Take the data below and extract the lines from the one with "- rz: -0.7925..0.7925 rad" to the one with "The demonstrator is", inclusive, exactly as written.

##### Data extract

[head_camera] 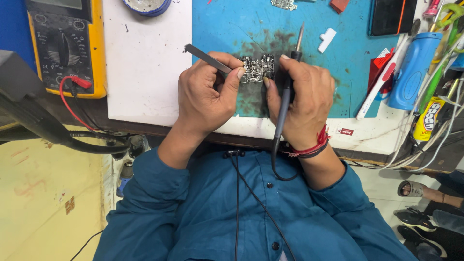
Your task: The person solders a small circuit board on a workbench, holding the board with tweezers in one hand and a soldering iron in the other, applying solder to components on the board. They reposition and turn the board repeatedly while working on different points, with a multimeter and other boards on the bench.
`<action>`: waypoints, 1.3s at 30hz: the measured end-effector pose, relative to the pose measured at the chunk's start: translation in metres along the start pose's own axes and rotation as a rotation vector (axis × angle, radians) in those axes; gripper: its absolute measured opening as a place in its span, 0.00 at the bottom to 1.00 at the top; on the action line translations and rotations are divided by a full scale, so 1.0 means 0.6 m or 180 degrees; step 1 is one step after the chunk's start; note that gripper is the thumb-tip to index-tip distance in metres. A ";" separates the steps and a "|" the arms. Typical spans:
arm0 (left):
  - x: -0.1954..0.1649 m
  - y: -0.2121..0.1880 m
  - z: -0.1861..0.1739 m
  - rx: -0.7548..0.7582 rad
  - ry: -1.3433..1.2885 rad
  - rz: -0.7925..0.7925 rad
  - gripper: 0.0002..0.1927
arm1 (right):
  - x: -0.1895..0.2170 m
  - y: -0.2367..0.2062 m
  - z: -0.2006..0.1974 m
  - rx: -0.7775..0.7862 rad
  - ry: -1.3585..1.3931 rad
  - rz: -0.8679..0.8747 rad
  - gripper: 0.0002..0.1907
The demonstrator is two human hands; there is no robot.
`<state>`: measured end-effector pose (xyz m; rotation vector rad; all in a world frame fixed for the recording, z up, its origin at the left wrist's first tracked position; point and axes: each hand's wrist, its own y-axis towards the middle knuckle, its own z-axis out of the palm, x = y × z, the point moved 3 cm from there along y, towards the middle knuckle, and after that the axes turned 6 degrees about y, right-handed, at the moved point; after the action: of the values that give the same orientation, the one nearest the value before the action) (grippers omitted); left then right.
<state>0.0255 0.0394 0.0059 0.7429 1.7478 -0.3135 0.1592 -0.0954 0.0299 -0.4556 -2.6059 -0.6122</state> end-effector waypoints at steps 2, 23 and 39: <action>0.000 0.000 -0.003 -0.0001 0.0003 0.0020 0.03 | 0.002 0.000 0.002 0.0027 0.0032 -0.0048 0.23; 0.007 0.000 0.001 -0.0056 -0.0199 0.0029 0.02 | -0.004 -0.002 -0.012 -0.0060 0.0938 -0.0141 0.17; 0.001 -0.001 0.001 -0.0010 -0.0034 -0.0005 0.03 | -0.002 -0.031 -0.019 0.0076 0.1304 -0.0223 0.05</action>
<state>0.0255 0.0389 0.0051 0.7364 1.7384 -0.3151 0.1564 -0.1170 0.0320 -0.2045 -2.2423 -0.6226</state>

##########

→ **Your solution**
  - rz: -0.7925..0.7925 rad
  - gripper: 0.0002..0.1927
arm1 (right):
  - x: -0.1895..0.2170 m
  - y: -0.2367..0.2062 m
  - z: -0.2006..0.1974 m
  - rx: -0.7775..0.7862 rad
  - ry: -1.3585..1.3931 rad
  - rz: -0.8679..0.8747 rad
  - gripper: 0.0002..0.1907
The demonstrator is two human hands; there is no robot.

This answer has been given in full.